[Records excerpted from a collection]
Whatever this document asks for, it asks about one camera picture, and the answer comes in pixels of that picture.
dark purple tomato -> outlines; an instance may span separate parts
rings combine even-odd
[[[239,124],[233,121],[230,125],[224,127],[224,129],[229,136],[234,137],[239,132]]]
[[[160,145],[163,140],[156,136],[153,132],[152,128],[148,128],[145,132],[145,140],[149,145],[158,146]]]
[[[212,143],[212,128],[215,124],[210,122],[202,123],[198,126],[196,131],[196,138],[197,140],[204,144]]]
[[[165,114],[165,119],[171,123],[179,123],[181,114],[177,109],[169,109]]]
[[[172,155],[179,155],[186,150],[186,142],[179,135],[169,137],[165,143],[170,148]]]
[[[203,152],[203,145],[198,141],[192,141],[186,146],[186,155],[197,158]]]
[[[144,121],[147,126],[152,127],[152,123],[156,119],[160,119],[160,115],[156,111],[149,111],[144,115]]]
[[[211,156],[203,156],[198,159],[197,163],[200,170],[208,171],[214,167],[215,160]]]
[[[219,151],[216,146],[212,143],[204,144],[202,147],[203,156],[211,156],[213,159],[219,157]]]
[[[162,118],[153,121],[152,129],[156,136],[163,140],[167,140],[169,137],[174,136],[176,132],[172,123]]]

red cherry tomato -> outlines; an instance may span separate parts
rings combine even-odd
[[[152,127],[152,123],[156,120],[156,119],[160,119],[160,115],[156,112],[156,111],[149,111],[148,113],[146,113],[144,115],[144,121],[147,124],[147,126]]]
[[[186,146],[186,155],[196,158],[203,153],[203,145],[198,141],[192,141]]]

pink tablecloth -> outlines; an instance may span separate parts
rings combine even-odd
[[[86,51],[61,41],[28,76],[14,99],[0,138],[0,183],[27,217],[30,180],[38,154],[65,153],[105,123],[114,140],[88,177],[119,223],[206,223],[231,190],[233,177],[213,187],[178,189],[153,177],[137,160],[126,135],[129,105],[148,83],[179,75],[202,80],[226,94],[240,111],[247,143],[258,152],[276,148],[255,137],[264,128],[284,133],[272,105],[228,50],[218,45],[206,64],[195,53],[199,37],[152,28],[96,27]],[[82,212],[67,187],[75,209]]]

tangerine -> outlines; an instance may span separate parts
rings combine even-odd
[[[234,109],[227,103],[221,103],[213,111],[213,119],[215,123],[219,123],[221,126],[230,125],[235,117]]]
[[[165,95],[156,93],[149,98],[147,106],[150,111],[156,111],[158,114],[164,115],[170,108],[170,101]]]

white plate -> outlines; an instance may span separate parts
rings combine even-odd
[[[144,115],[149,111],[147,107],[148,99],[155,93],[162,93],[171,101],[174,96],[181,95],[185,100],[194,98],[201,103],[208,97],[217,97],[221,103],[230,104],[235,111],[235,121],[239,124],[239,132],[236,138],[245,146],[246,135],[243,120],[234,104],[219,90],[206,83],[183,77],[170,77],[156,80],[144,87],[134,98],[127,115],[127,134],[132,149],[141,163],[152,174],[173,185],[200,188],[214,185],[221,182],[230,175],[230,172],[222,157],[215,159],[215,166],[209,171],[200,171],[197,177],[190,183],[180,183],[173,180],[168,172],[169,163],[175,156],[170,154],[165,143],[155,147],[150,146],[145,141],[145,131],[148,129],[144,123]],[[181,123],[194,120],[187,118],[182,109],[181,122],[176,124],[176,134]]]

- **Your instructions**
The entries above are to be retyped exactly, with nothing left out.

- **Answer box**
Whatever this document asks for, it asks about one camera picture, and the answer comes in pixels of that picture.
dark purple tomato -> outlines; an instance may span separate parts
rings combine even-odd
[[[239,124],[233,121],[230,125],[224,127],[224,129],[229,136],[234,137],[239,132]]]
[[[160,145],[163,140],[156,136],[153,132],[152,128],[148,128],[145,132],[145,140],[149,145],[158,146]]]
[[[212,143],[212,128],[215,124],[210,122],[202,123],[198,126],[196,131],[196,138],[197,140],[204,144]]]
[[[165,114],[165,119],[171,123],[179,123],[181,114],[177,109],[169,109]]]
[[[172,155],[179,155],[186,150],[186,142],[179,135],[169,137],[165,143],[170,148]]]
[[[203,152],[203,145],[198,141],[192,141],[186,146],[186,155],[197,158]]]
[[[144,121],[147,126],[152,127],[152,123],[156,119],[160,119],[160,115],[156,111],[149,111],[144,115]]]
[[[211,156],[203,156],[198,159],[197,163],[200,170],[208,171],[214,167],[215,160]]]
[[[219,151],[216,146],[212,143],[204,144],[202,147],[203,156],[211,156],[213,159],[219,157]]]
[[[162,118],[153,121],[152,129],[156,136],[163,140],[167,140],[169,137],[174,136],[176,132],[172,123]]]

red cherry tomato -> outlines; an instance may span separate parts
rings combine even-odd
[[[152,127],[152,123],[156,120],[156,119],[160,119],[160,115],[156,112],[156,111],[149,111],[148,113],[146,113],[144,115],[144,121],[147,124],[147,126]]]
[[[186,146],[186,155],[196,158],[203,153],[203,145],[198,141],[192,141]]]

pink tablecloth -> outlines; an instance may span separate parts
rings combine even-odd
[[[86,51],[61,41],[28,76],[14,99],[0,138],[0,183],[27,217],[30,180],[38,154],[65,153],[105,123],[114,140],[88,177],[119,223],[206,223],[231,190],[233,177],[213,187],[178,189],[153,177],[137,160],[126,135],[129,105],[148,83],[179,75],[202,80],[226,94],[240,111],[247,143],[258,152],[276,148],[255,137],[264,128],[284,133],[272,105],[228,50],[218,45],[206,64],[195,53],[199,37],[152,28],[96,27]],[[82,212],[67,187],[75,209]]]

tangerine -> outlines; an instance may span separate parts
rings combine even-odd
[[[234,109],[227,103],[221,103],[213,111],[213,119],[215,123],[219,123],[221,126],[230,125],[235,117]]]
[[[165,95],[156,93],[149,98],[147,106],[150,111],[156,111],[158,114],[164,115],[170,108],[170,101]]]

white plate -> outlines; an instance may span separate parts
rings combine even-odd
[[[144,115],[149,111],[147,107],[148,99],[155,93],[162,93],[171,101],[174,96],[181,95],[185,100],[194,98],[201,103],[208,97],[217,97],[221,103],[230,104],[235,111],[235,121],[239,124],[239,132],[236,138],[245,146],[246,135],[243,120],[234,104],[219,90],[206,83],[183,77],[170,77],[156,80],[144,87],[134,98],[127,115],[127,134],[132,149],[141,163],[152,174],[173,185],[200,188],[214,185],[221,182],[230,175],[230,172],[222,157],[215,159],[215,166],[209,171],[200,171],[197,177],[190,183],[180,183],[173,180],[168,172],[169,163],[175,156],[170,154],[165,143],[155,147],[150,146],[145,141],[145,131],[148,129],[144,123]],[[181,123],[194,120],[187,118],[182,109],[181,122],[176,124],[176,134]]]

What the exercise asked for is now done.